Give a single number in reply. It is the count of lines below that contain the string "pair".

=== Section Start ===

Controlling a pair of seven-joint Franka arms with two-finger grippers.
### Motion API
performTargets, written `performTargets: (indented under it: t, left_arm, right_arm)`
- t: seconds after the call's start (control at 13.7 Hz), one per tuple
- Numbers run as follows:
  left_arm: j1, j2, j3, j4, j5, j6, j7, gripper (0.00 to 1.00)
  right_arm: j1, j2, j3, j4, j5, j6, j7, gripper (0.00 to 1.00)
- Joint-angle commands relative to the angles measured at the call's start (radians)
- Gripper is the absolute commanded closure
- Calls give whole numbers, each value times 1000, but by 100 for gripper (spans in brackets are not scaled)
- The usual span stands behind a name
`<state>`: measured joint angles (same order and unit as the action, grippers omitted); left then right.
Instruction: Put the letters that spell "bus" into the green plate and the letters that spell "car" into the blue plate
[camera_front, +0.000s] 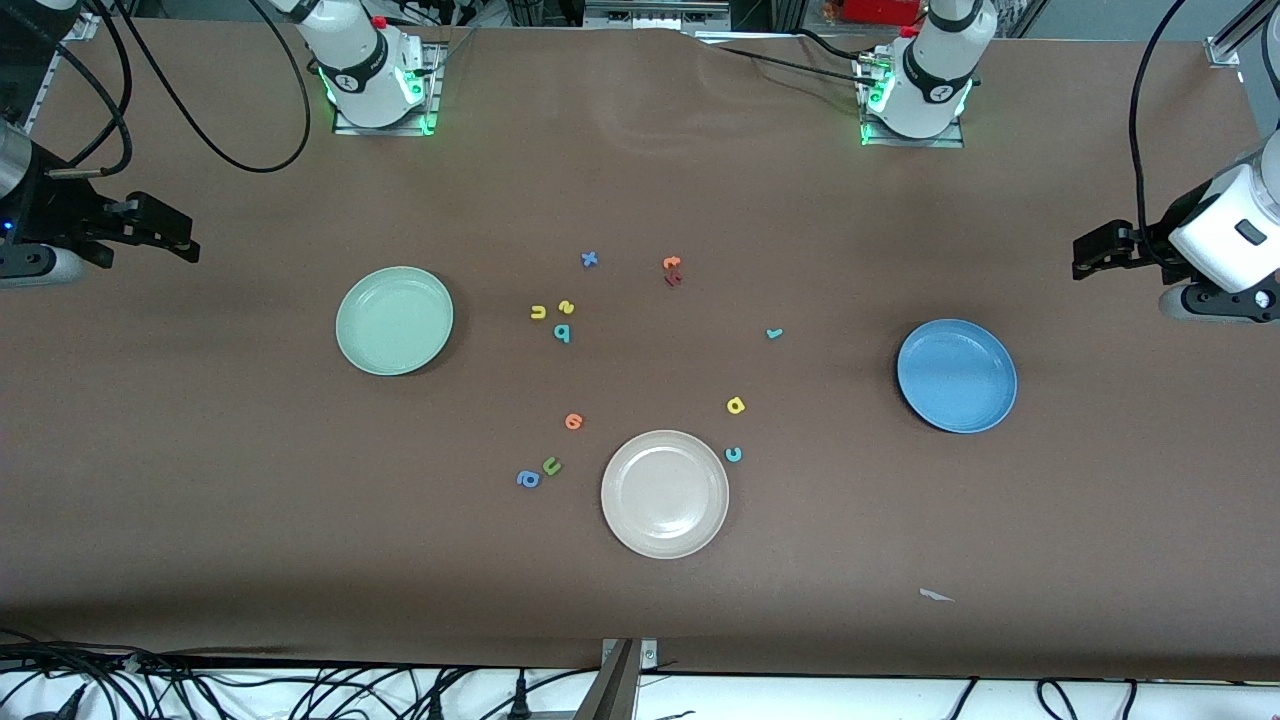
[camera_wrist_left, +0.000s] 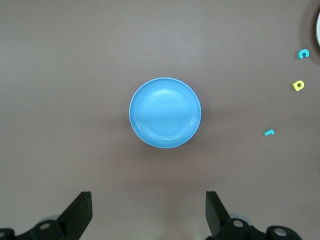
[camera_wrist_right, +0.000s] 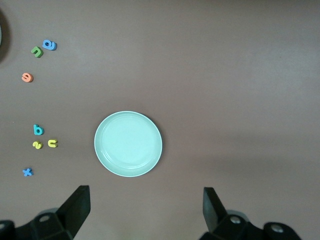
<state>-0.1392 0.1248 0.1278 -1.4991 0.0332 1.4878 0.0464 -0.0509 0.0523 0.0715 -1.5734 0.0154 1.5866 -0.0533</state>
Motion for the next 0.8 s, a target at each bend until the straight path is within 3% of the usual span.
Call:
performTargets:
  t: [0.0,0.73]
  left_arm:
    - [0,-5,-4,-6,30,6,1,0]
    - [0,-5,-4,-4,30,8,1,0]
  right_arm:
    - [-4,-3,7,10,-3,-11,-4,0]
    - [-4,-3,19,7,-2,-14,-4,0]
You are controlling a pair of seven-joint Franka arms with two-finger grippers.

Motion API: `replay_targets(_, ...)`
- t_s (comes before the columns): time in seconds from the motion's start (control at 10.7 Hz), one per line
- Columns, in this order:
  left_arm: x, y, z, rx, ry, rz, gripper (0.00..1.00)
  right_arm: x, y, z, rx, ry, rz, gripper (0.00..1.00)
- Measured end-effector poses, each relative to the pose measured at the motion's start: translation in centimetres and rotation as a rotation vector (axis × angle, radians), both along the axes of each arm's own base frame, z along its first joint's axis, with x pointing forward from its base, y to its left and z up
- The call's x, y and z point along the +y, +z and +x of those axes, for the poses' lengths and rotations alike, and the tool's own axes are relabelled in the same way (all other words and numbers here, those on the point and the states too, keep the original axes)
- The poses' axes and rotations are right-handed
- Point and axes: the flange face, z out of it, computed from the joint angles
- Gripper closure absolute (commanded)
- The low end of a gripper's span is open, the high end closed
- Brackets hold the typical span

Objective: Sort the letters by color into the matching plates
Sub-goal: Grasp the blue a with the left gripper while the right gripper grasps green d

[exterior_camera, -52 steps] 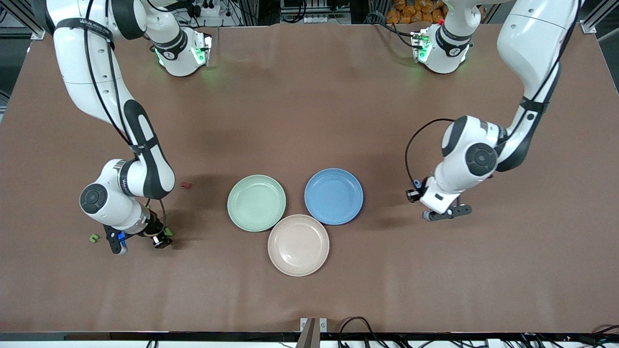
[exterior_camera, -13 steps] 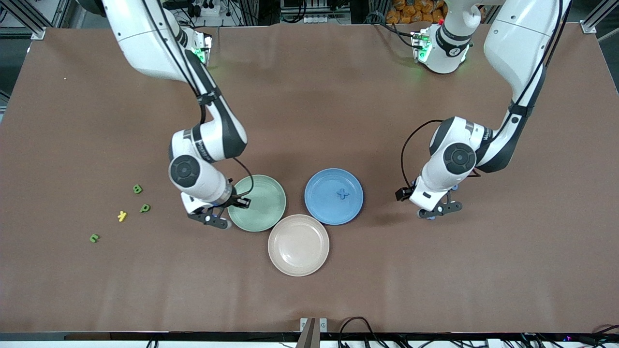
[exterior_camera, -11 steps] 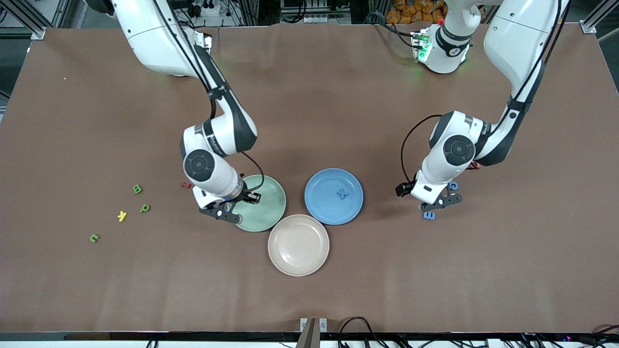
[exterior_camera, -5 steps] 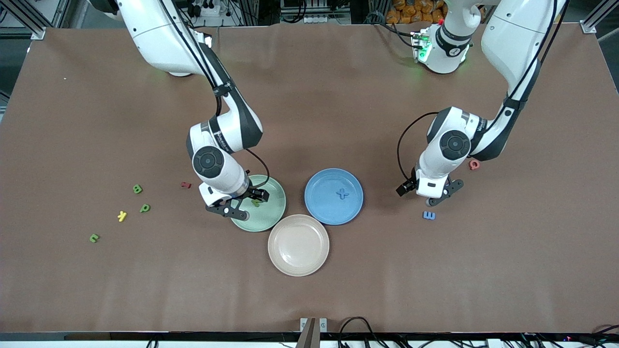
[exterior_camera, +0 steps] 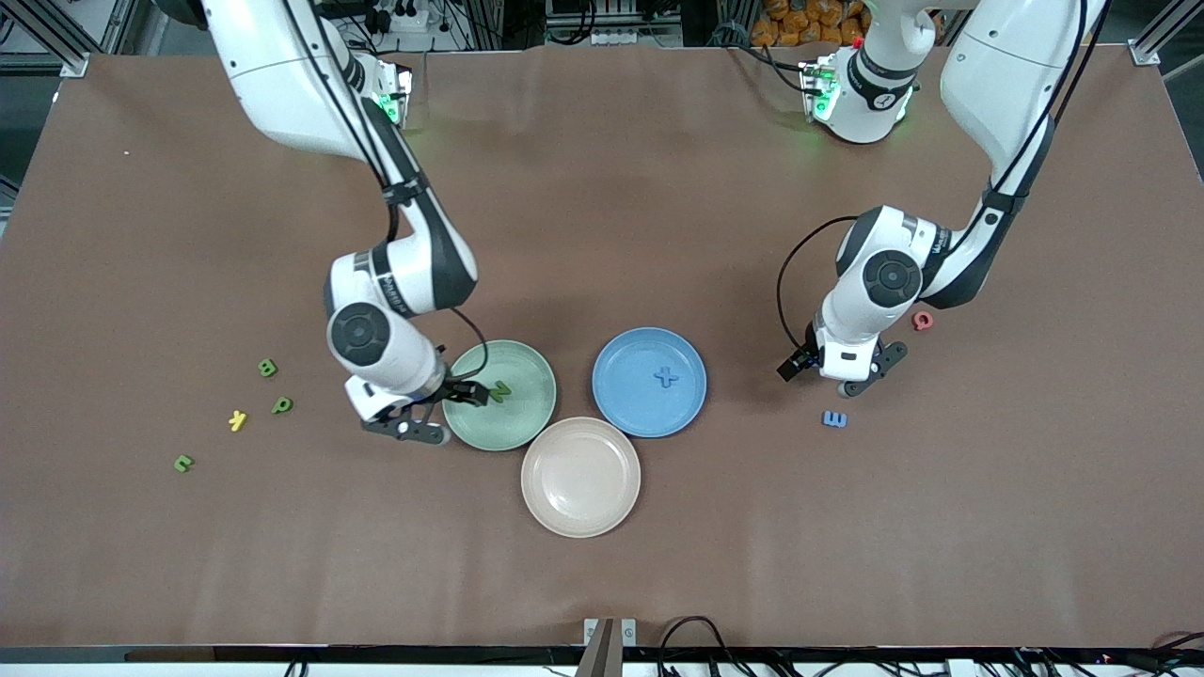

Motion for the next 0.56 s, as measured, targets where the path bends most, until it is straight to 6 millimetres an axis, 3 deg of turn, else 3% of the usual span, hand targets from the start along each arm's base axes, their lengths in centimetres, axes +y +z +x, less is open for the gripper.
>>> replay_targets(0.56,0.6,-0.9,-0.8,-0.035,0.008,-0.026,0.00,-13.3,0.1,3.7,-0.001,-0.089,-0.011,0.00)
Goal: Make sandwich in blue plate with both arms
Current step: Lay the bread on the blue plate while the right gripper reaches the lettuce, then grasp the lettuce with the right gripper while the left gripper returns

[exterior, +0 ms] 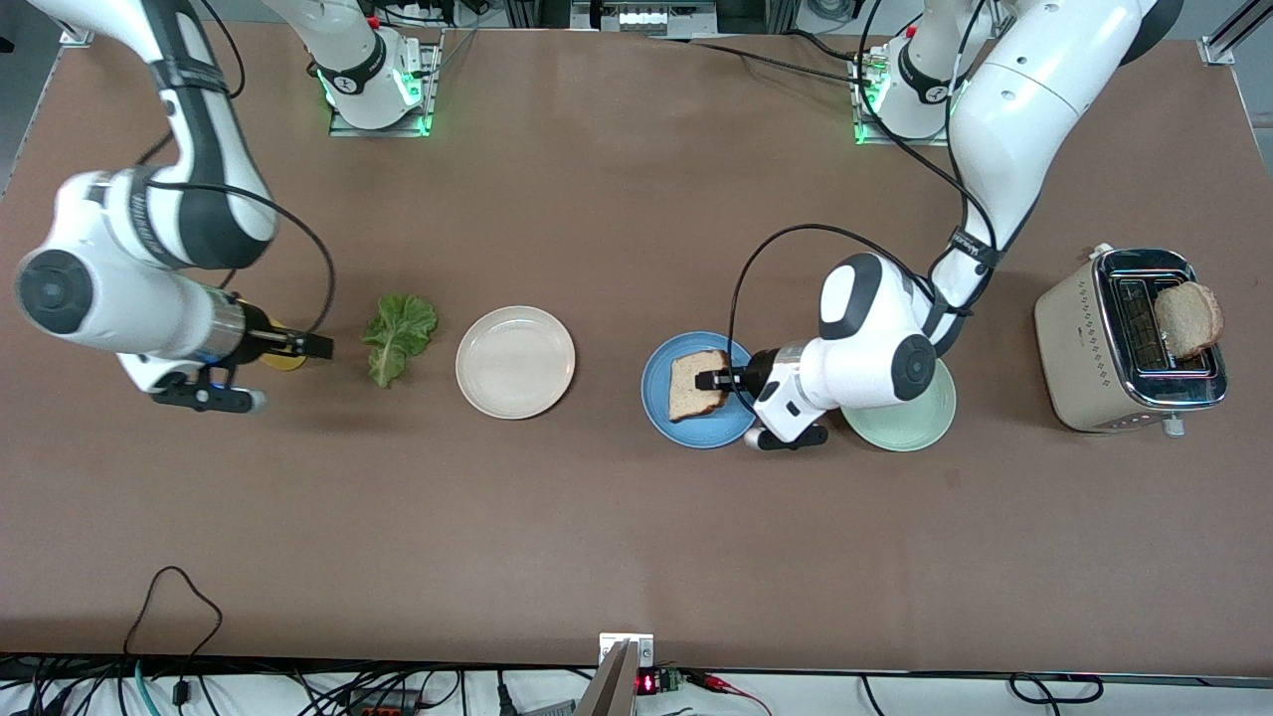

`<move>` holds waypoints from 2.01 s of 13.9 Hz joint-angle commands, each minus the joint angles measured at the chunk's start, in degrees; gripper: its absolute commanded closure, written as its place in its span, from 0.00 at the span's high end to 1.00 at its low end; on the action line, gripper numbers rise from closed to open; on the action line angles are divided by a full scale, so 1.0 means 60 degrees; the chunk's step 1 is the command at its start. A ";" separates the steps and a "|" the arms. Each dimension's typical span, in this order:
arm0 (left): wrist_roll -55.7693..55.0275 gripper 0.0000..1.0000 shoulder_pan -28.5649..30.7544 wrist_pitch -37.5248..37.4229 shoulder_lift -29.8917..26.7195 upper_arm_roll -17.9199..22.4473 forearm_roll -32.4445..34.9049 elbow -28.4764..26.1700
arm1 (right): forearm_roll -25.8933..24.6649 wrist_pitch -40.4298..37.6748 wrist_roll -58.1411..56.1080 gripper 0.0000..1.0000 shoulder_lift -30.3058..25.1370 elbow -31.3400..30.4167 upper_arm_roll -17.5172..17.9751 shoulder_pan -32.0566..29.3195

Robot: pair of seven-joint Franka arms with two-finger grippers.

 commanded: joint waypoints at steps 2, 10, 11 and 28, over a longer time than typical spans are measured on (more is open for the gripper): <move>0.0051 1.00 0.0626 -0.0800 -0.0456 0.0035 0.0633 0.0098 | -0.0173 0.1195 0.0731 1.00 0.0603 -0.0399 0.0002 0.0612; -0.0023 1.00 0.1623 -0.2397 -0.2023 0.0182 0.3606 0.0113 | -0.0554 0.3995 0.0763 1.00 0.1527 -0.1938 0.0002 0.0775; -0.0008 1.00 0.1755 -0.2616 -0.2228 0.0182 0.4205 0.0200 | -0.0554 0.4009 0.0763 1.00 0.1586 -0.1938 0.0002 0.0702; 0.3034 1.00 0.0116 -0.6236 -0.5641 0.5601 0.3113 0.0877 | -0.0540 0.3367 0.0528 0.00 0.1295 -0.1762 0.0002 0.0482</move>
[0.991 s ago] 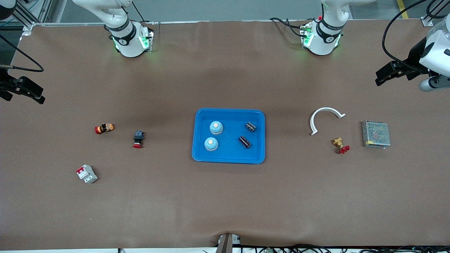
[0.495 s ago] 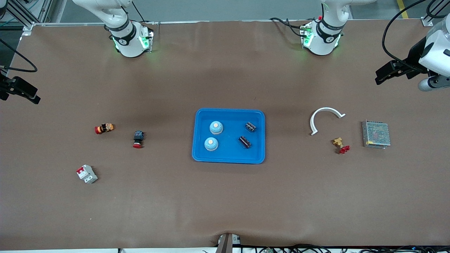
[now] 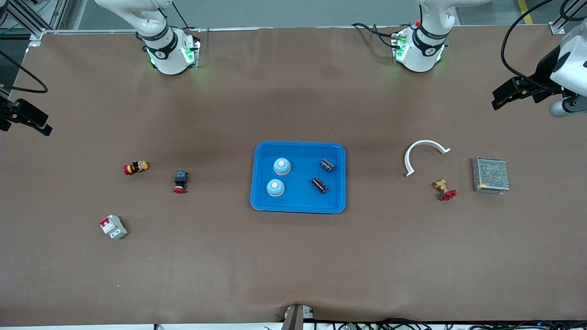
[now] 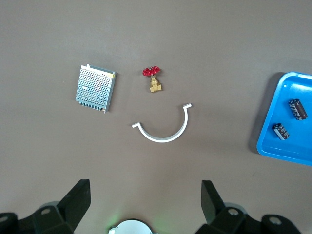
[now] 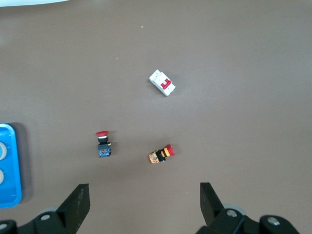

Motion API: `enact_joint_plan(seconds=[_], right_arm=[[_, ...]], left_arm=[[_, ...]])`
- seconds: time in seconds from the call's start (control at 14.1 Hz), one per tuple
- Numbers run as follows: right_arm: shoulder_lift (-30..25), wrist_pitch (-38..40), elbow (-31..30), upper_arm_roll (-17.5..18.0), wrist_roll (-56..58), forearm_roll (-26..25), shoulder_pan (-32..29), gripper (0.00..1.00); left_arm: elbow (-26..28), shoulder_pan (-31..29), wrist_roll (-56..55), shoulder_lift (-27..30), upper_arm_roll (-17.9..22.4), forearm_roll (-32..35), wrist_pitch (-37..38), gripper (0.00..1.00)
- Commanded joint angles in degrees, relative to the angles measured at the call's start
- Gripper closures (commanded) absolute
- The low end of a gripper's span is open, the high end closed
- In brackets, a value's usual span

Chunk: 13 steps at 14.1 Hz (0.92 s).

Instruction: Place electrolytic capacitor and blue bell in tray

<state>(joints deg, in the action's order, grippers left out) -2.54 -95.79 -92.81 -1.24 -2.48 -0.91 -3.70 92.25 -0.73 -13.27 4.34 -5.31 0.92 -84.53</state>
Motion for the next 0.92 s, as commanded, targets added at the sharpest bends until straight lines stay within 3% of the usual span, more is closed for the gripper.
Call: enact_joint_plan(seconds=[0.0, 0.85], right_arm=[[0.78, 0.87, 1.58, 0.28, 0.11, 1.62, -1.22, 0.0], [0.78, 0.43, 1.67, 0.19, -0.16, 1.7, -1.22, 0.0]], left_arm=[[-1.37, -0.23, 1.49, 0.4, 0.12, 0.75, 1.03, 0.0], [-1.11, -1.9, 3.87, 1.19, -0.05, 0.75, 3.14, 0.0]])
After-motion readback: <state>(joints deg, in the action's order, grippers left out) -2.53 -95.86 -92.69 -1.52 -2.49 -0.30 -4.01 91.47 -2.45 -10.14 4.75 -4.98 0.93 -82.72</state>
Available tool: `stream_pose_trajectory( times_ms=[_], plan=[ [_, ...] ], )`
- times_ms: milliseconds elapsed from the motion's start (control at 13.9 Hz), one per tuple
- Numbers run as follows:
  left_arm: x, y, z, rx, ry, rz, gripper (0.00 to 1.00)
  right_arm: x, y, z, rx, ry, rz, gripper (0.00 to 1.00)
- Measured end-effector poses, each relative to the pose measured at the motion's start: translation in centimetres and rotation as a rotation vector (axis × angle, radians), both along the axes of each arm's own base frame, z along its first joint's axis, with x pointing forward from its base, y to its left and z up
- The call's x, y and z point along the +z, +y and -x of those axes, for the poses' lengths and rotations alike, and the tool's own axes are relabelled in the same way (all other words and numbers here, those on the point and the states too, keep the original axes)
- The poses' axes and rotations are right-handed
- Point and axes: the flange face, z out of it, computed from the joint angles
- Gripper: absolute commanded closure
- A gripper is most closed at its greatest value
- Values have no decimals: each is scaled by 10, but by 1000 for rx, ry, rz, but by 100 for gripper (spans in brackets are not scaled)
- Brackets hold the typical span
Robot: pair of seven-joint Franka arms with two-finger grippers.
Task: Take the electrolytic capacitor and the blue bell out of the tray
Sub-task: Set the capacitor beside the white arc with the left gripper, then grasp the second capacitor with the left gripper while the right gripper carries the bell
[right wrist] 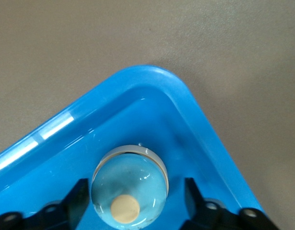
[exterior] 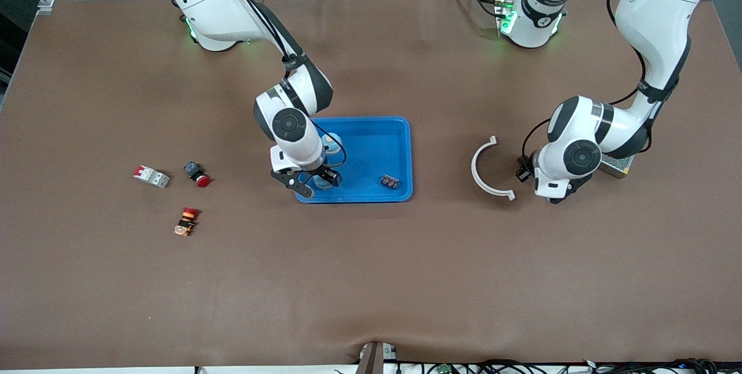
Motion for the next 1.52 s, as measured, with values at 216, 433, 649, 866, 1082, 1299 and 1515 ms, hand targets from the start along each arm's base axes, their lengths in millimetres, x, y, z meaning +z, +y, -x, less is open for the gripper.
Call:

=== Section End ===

### SOLVED EXERCISE
4